The results demonstrate the effectiveness of integrating literature-based and data-driven hypothesis generation methods.
Automatic Evaluation
Combining literature-based and data-driven methods produced the best performance across tasks. The integrated approach achieved an accuracy improvement of 11.92% over few-shot methods and 16.54% over literature-based methods for GPT, and 6.03% over few-shot methods and 14.97% over literature-based methods for Llama.
Our framework with literature + data showed significant advantages over zero-shot, few-shot, data-driven and literature-based methods, particularly in handling OOD datasets.
Accuracy scores on the held-out OOD datasets. Literature + Data outperforms all other methods in every
model and task configurations.
Human Evaluation
Generated hypotheses improved human decision-making in both Deception Detection and AIGC Detection.
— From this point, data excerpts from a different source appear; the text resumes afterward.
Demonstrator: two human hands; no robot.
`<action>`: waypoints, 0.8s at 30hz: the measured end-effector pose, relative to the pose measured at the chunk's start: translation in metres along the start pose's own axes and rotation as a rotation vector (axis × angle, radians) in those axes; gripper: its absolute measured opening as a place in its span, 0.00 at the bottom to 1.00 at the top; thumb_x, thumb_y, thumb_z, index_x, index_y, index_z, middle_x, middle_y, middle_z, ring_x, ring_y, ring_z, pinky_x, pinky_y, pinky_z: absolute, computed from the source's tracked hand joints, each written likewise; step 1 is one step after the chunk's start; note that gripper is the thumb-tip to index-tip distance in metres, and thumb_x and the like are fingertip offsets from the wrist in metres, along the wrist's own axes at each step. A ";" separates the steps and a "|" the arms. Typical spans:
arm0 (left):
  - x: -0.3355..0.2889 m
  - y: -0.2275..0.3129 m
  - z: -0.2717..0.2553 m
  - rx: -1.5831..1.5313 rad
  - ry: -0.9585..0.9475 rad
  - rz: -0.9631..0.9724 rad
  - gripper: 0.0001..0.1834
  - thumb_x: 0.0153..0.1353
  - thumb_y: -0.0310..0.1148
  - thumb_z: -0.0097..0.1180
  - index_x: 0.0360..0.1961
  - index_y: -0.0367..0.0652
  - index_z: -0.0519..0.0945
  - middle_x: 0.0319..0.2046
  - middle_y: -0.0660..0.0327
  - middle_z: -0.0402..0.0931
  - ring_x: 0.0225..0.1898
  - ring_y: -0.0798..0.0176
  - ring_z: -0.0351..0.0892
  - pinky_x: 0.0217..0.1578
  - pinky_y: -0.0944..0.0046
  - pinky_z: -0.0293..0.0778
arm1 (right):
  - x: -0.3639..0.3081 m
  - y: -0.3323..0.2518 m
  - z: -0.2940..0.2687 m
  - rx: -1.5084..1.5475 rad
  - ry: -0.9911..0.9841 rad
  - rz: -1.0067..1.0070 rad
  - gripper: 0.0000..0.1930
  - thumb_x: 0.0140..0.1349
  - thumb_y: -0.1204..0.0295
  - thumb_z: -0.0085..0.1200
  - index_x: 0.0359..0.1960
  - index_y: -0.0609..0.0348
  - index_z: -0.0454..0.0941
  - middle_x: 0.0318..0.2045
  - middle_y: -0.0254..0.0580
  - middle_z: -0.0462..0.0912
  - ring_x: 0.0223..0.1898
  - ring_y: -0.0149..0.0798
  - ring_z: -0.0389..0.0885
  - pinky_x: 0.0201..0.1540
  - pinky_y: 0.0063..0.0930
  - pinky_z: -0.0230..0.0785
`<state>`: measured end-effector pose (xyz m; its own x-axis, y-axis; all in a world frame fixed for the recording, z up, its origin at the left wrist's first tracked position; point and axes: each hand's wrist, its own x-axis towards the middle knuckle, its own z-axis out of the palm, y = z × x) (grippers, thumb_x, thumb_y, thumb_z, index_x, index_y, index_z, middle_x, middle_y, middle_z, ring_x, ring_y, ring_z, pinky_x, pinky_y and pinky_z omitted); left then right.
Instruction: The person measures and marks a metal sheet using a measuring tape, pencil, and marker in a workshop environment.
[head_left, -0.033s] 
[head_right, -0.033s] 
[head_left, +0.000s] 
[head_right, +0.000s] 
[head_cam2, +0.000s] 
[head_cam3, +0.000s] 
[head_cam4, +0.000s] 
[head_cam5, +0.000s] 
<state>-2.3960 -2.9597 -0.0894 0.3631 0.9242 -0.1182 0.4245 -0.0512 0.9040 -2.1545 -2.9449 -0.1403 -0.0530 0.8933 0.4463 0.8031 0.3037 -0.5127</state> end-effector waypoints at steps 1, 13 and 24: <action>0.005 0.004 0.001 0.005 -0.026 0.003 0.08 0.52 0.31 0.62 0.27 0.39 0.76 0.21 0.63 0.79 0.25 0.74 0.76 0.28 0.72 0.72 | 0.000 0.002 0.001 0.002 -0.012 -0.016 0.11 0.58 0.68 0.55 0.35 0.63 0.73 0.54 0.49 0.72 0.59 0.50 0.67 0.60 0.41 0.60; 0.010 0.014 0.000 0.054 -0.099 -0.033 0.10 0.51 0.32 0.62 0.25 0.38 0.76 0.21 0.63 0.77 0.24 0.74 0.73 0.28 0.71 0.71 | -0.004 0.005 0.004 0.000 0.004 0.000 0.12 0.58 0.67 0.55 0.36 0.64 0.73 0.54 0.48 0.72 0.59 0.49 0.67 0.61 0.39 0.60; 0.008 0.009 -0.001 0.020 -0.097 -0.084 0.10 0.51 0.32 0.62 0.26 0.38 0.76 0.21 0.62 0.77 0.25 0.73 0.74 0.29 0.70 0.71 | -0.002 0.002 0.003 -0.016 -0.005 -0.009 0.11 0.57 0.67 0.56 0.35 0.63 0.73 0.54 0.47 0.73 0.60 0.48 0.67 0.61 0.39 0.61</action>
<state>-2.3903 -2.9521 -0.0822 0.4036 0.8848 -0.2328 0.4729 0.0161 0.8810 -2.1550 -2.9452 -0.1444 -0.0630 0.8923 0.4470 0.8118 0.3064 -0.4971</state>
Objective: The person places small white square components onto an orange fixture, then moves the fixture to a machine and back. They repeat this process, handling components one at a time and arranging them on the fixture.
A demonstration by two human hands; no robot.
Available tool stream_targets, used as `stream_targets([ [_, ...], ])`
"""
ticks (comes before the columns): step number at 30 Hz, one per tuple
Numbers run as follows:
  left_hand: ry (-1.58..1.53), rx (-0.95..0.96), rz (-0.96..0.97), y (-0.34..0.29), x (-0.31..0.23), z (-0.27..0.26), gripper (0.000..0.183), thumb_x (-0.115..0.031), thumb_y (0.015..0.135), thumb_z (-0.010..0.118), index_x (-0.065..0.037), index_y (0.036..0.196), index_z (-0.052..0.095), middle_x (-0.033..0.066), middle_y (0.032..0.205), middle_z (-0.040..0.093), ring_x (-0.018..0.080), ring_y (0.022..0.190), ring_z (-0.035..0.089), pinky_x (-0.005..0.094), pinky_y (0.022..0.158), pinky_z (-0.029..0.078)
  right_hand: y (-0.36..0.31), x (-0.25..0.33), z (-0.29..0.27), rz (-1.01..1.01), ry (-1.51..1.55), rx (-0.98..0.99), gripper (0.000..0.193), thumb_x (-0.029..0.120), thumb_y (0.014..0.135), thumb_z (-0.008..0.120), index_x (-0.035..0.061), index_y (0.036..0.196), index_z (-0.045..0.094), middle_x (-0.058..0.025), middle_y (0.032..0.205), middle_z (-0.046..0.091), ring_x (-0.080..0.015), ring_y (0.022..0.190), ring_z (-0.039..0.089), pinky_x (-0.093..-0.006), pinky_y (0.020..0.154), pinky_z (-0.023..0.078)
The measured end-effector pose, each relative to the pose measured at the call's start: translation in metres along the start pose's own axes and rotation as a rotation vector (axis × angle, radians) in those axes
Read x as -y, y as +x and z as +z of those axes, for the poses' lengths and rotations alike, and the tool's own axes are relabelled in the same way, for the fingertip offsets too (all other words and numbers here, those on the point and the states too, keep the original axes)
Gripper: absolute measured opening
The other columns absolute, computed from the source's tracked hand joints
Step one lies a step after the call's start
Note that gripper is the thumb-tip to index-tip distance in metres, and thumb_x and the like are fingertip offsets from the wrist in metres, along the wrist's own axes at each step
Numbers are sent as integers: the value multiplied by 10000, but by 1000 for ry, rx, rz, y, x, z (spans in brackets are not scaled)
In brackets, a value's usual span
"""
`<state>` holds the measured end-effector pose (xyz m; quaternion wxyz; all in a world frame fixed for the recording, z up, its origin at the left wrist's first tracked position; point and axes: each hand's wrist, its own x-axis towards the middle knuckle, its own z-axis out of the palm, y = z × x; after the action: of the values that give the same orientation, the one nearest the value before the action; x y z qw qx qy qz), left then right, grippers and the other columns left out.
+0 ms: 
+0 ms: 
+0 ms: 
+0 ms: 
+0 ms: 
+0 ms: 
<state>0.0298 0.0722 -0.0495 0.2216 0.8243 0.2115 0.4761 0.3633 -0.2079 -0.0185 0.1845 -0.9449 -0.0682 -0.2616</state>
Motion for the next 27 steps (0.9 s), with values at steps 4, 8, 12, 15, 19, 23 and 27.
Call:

In AIGC Detection, accuracy increased by 14.19% (58.86% → 73.05%, p=0.01), and in Deception Detection, accuracy improved by 7.44% (57.14% → 64.58%, p=0.04). Participants used hypotheses in over 90% of decisions, with the most popular hypothesis used 44.55% of the time.
Human performance on Deception Detection and AIGC Detection.
Participants rated 100% of the hypotheses as helpful, with over 40% finding them "Very helpful" or "Extremely helpful." Results from the novelty check study showed that 84% of hypotheses pairs in Deception Detection and 80% in AIGC Detection offered distinct insights, highlighting the strengths of combining literature-based and data-driven approaches.